◆ **Required work**
Reproduce the lines below exactly. Skip images.

Data segment Start Marker

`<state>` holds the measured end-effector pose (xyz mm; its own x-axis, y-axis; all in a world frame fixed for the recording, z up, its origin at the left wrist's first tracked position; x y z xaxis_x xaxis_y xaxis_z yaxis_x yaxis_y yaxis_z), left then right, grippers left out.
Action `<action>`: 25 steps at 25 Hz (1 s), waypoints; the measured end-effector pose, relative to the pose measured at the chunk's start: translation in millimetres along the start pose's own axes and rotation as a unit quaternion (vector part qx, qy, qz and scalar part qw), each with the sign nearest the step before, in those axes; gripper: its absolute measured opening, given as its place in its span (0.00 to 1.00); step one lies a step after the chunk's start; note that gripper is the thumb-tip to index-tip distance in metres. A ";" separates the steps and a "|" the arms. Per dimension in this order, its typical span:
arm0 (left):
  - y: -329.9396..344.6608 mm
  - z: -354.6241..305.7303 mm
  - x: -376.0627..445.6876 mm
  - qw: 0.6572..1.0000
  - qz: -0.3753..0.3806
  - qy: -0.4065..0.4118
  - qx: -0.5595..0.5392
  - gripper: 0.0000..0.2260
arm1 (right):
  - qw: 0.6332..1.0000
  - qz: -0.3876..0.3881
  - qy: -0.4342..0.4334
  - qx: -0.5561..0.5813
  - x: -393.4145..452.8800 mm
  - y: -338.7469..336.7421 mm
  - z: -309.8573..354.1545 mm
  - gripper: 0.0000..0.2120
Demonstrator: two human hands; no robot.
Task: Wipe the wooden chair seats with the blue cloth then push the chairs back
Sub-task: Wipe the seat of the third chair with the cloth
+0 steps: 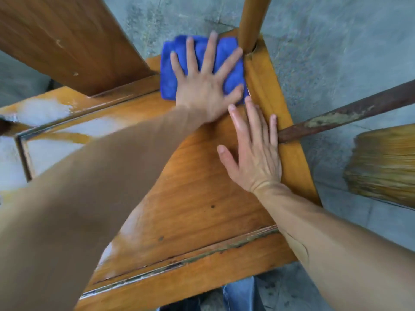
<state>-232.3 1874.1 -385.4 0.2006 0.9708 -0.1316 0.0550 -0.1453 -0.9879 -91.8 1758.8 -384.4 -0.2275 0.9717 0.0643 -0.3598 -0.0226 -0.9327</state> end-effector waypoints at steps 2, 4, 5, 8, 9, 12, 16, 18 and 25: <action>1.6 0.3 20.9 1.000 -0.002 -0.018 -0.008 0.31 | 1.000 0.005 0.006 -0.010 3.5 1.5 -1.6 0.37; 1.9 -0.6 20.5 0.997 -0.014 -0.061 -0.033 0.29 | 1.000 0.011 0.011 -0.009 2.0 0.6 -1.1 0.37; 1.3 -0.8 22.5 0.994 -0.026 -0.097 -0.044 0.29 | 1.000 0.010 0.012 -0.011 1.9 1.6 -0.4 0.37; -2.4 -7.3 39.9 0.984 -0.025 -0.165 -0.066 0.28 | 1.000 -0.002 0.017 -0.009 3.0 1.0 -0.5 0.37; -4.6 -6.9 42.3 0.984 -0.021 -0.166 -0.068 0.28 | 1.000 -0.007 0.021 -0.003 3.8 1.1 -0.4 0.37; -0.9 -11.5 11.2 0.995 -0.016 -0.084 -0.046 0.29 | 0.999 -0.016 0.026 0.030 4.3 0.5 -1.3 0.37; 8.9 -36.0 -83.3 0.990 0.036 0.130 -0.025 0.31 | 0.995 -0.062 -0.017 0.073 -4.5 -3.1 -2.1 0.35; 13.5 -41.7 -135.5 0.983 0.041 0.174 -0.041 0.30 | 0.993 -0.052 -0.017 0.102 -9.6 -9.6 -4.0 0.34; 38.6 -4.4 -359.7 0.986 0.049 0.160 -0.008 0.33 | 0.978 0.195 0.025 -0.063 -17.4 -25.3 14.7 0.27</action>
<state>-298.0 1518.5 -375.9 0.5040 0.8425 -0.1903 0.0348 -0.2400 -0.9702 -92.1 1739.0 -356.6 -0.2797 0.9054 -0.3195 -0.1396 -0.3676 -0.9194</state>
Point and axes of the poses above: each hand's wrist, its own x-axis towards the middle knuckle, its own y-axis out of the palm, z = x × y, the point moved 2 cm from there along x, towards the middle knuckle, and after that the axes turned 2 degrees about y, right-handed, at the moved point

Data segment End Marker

◆ **Task solution**
`<state>` holds the measured end-effector pose (xyz mm; its own x-axis, y-axis; all in a world frame fixed for the recording, z up, its origin at the left wrist's first tracked position; x y z xaxis_x xaxis_y xaxis_z yaxis_x yaxis_y yaxis_z), left then right, grippers left out.
Action `<action>`: 25 steps at 25 Hz (1 s), waypoints; the measured end-effector pose, relative to the pose measured at the chunk's start: translation in millimetres along the start pose's own axes and rotation as a unit quaternion (vector part qx, qy, qz and scalar part qw), each with the sign nearest the step before, in those axes; gripper: its absolute measured opening, given as its place in its span (0.00 to 1.00); step one lies a step after the chunk's start; note that gripper is the thumb-tip to index-tip distance in metres. A ";" separates the steps and a "|" the arms. Per dimension in this order, its typical span:
arm0 (left):
  - y: -329.9396..344.6608 mm
  - z: -354.6241..305.7303 mm
  - x: -376.0627..445.6876 mm
  - qw: 0.6572..1.0000
  - qz: -0.3753..0.3806
  - qy: -0.4065..0.4118
  - qx: -0.5595..0.5392
  - gripper: 0.0000..0.2260
arm1 (right):
  - qw: 0.6332..1.0000
  - qz: -0.3876..0.3881
  - qy: -0.4342..0.4334
  - qx: -0.5561..0.5813
  - x: -393.4145..452.8800 mm
  - y: -338.7469..336.7421 mm
  - z: -309.8573..354.1545 mm
  - gripper: 0.0000..0.2120
Demonstrator: two human hands; no robot.
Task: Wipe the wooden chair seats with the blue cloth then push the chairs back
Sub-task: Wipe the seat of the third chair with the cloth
+0 steps: 
<state>-232.3 1874.1 -385.4 0.2006 0.9708 -0.1316 0.0550 -0.1453 -0.9879 -91.8 1758.8 -384.4 -0.2275 0.9717 0.0643 -0.3598 -0.0226 -0.9327</state> end-effector waypoints at steps 2, 4, 5, 8, 9, 12, 16, 18 and 25: <action>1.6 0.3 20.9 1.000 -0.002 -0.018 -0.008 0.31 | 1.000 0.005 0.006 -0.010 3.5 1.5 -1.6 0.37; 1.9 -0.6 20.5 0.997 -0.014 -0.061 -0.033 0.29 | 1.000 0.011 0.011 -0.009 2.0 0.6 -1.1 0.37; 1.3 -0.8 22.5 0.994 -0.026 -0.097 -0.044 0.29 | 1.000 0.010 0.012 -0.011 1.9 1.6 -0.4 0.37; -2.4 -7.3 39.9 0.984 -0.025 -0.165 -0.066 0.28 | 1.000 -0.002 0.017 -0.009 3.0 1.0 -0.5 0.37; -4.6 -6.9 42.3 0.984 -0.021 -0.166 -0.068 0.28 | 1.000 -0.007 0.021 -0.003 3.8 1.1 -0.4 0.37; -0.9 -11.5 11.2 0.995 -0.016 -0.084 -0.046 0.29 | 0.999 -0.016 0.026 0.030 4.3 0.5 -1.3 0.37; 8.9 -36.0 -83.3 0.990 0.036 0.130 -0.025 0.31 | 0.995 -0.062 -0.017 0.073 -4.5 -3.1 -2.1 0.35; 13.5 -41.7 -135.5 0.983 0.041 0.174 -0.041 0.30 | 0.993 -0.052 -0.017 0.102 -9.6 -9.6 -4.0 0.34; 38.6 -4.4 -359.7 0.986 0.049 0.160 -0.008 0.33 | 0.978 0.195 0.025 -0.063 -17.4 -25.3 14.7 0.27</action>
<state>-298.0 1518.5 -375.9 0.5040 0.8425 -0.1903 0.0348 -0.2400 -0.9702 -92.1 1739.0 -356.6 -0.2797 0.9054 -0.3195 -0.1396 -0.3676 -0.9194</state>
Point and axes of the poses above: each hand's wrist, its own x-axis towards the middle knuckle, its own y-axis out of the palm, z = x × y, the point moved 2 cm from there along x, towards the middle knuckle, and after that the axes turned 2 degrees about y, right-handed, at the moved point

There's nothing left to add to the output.